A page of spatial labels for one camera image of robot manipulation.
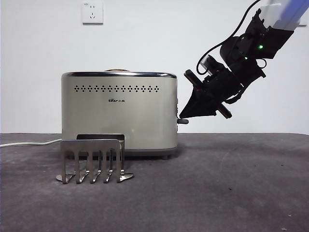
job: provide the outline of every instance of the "toaster brand logo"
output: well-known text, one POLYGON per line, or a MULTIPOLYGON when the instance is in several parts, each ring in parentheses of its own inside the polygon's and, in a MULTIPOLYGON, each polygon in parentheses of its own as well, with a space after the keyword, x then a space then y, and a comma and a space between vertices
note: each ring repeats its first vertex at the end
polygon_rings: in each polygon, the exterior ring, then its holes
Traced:
POLYGON ((114 99, 114 98, 112 98, 112 99, 108 99, 108 102, 118 102, 118 103, 120 103, 120 102, 126 102, 126 101, 123 100, 123 99, 114 99))

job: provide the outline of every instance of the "stainless steel toaster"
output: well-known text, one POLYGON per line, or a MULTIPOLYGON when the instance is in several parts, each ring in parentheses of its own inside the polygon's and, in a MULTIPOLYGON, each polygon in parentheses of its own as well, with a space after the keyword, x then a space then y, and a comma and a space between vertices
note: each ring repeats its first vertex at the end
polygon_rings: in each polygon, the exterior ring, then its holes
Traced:
POLYGON ((177 147, 177 77, 160 72, 62 75, 62 140, 121 134, 126 155, 165 155, 177 147))

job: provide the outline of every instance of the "metal toast rack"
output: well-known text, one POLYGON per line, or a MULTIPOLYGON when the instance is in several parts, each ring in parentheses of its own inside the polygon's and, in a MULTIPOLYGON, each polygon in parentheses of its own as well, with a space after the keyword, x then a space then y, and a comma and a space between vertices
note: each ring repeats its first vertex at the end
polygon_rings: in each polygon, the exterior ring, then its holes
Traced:
POLYGON ((76 183, 80 184, 88 176, 90 183, 96 182, 99 175, 103 176, 103 183, 108 183, 111 176, 116 176, 117 183, 134 177, 133 173, 125 173, 125 141, 112 139, 85 139, 65 140, 61 142, 62 174, 56 179, 63 184, 76 177, 76 183), (67 173, 68 158, 74 155, 74 171, 67 173), (113 169, 113 158, 116 157, 115 169, 113 169), (86 159, 85 170, 81 164, 86 159))

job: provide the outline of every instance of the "dark gray mat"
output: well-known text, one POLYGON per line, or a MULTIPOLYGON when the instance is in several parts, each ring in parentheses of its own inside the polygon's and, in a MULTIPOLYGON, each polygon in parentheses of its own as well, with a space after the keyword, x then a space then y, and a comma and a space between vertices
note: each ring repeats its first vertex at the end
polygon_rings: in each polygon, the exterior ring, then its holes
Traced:
POLYGON ((309 231, 306 135, 180 134, 173 159, 128 160, 136 177, 121 184, 63 185, 60 164, 59 143, 1 149, 2 231, 309 231))

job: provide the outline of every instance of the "electrical outlet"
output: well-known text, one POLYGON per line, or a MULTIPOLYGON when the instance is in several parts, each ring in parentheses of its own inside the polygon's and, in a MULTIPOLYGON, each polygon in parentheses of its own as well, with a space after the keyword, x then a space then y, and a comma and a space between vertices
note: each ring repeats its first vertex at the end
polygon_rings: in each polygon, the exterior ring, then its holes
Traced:
POLYGON ((85 1, 82 4, 83 24, 103 24, 103 3, 101 1, 85 1))

◆ ◆ ◆ ◆

▸ Directions: Could the entries above be returned verbatim, with no pictures included?

▸ Response area:
A page of spatial labels for one camera image of robot manipulation.
job: provide the outline of every instance of the "toaster brand logo"
output: well-known text, one POLYGON per line, or a MULTIPOLYGON when the instance is in several parts, each ring in parentheses of its own inside the polygon's and, in a MULTIPOLYGON, each polygon in parentheses of its own as well, with a space after the keyword, x then a space then y, and a comma and a space between vertices
note: each ring repeats its first vertex at the end
polygon_rings: in each polygon, the exterior ring, then its holes
Traced:
POLYGON ((114 99, 114 98, 112 98, 112 99, 108 99, 108 102, 118 102, 118 103, 120 103, 120 102, 126 102, 126 101, 123 100, 123 99, 114 99))

job: provide the outline of every instance of the "stainless steel toaster"
output: well-known text, one POLYGON per line, or a MULTIPOLYGON when the instance is in several parts, each ring in parentheses of its own inside the polygon's and, in a MULTIPOLYGON, each polygon in parentheses of its own as well, with a space after the keyword, x then a space then y, and a comma and a space between vertices
note: each ring repeats its first vertex at the end
polygon_rings: in each polygon, the exterior ring, then its holes
Traced:
POLYGON ((177 147, 177 77, 160 72, 62 75, 62 140, 121 134, 126 155, 165 155, 177 147))

job: provide the outline of every instance of the "metal toast rack"
output: well-known text, one POLYGON per line, or a MULTIPOLYGON when the instance is in several parts, each ring in parentheses of its own inside the polygon's and, in a MULTIPOLYGON, each polygon in parentheses of its own as well, with a space after the keyword, x then a space then y, and a comma and a space between vertices
note: each ring repeats its first vertex at the end
polygon_rings: in each polygon, the exterior ring, then its holes
Traced:
POLYGON ((76 183, 80 184, 88 176, 90 183, 96 182, 99 175, 103 176, 103 183, 108 183, 111 176, 116 176, 117 183, 134 177, 133 173, 125 173, 125 141, 112 139, 85 139, 65 140, 61 142, 62 174, 56 179, 63 184, 76 177, 76 183), (67 173, 68 158, 74 155, 74 171, 67 173), (113 169, 113 158, 116 157, 115 169, 113 169), (86 159, 85 170, 81 164, 86 159))

job: provide the outline of every instance of the "dark gray mat"
output: well-known text, one POLYGON per line, or a MULTIPOLYGON when the instance is in several parts, each ring in parentheses of its own inside the polygon's and, in a MULTIPOLYGON, each polygon in parentheses of its own as well, with a space after the keyword, x then a space then y, and a comma and a space between vertices
note: each ring repeats its first vertex at the end
polygon_rings: in each polygon, the exterior ring, then its holes
Traced:
POLYGON ((309 231, 306 135, 180 134, 173 159, 128 160, 136 177, 121 184, 63 185, 60 164, 59 143, 1 149, 2 231, 309 231))

job: provide the outline of every instance of the "electrical outlet"
output: well-known text, one POLYGON per line, or a MULTIPOLYGON when the instance is in several parts, each ring in parentheses of its own inside the polygon's and, in a MULTIPOLYGON, each polygon in parentheses of its own as well, with a space after the keyword, x then a space then y, and a comma and a space between vertices
note: each ring repeats its first vertex at the end
polygon_rings: in each polygon, the exterior ring, then its holes
Traced:
POLYGON ((85 1, 82 4, 83 24, 103 24, 103 3, 101 1, 85 1))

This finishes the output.